WORK REQUEST: Below are some entries. Copy each line that holds the string "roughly".

RECORDS PROVIDED:
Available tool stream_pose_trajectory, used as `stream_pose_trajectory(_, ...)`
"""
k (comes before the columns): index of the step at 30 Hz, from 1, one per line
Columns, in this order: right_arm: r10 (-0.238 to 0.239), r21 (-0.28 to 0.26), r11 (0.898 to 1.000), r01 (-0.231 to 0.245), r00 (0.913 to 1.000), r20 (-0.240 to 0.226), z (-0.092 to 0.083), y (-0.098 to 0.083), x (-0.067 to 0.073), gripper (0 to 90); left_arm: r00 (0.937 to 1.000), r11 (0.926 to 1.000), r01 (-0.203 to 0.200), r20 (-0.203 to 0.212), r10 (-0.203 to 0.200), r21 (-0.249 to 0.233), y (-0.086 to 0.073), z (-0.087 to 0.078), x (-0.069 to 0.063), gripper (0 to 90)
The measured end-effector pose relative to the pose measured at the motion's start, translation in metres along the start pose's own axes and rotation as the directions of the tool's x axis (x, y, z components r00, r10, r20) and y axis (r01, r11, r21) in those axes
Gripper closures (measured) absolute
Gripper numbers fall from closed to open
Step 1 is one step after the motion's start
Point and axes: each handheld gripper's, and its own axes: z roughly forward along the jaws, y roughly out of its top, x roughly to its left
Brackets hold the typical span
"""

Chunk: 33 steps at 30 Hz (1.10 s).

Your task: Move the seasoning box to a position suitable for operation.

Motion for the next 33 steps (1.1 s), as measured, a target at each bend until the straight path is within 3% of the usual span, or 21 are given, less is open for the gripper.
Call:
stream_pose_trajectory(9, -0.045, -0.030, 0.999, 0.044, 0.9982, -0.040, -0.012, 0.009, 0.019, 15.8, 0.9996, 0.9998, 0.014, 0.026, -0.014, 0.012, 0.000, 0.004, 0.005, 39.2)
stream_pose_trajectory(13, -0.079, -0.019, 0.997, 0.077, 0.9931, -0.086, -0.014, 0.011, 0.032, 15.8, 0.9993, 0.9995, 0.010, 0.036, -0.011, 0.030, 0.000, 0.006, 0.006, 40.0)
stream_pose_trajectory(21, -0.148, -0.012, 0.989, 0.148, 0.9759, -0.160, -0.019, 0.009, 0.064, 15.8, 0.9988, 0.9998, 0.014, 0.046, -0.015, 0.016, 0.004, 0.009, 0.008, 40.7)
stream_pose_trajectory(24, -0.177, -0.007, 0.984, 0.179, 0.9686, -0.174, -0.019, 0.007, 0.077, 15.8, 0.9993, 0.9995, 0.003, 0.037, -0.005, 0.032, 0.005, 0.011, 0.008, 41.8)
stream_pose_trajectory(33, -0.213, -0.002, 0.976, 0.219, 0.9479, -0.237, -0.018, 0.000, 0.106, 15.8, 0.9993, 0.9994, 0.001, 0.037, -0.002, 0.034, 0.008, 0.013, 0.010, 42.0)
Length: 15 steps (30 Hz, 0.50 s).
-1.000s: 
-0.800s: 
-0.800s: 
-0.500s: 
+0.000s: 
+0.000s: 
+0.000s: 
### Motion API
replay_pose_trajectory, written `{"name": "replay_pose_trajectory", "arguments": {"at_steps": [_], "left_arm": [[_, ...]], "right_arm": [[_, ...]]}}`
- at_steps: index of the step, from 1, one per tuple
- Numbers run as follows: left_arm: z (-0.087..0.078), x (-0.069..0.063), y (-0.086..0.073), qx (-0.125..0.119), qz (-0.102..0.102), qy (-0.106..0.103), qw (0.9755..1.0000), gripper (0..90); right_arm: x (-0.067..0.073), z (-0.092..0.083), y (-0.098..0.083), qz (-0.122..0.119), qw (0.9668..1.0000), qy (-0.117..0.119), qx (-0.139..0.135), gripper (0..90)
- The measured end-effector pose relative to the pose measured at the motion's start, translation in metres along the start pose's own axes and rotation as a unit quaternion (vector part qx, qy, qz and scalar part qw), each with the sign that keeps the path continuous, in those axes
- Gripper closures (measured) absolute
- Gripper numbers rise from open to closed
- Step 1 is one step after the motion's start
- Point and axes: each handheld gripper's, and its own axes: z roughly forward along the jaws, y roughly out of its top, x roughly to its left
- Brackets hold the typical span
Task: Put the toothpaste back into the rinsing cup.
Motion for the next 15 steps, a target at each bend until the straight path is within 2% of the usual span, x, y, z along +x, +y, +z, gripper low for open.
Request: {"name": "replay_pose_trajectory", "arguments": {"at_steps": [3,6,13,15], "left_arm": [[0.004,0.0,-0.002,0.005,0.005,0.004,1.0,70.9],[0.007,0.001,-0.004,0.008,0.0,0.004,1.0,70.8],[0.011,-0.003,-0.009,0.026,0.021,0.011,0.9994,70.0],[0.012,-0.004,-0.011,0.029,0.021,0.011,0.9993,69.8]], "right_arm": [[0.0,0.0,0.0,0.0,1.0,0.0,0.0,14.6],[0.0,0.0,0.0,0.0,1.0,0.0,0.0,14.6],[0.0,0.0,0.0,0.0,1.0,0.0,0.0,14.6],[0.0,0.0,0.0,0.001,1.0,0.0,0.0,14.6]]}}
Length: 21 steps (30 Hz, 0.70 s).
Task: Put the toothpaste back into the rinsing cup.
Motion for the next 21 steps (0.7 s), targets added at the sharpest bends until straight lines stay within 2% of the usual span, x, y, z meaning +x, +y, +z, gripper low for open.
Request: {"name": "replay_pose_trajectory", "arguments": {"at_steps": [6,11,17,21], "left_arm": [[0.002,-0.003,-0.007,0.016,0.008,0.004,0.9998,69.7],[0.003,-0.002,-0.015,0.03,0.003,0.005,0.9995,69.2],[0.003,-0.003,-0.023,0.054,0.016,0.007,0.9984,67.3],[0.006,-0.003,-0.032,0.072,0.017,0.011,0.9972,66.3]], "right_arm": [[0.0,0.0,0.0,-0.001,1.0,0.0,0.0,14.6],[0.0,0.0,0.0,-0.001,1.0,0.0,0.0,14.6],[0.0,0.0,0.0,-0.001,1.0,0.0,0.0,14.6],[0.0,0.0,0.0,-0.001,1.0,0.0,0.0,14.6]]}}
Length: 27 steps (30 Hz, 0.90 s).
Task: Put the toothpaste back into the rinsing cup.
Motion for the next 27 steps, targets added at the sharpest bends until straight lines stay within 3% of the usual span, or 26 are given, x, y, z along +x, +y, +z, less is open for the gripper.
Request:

THE COMPLETED TASK:
Point and axes: each handheld gripper's, and its own axes: z roughly forward along the jaws, y roughly out of its top, x roughly to its left
- Point and axes: each handheld gripper's, and its own axes: z roughly forward along the jaws, y roughly out of its top, x roughly to its left

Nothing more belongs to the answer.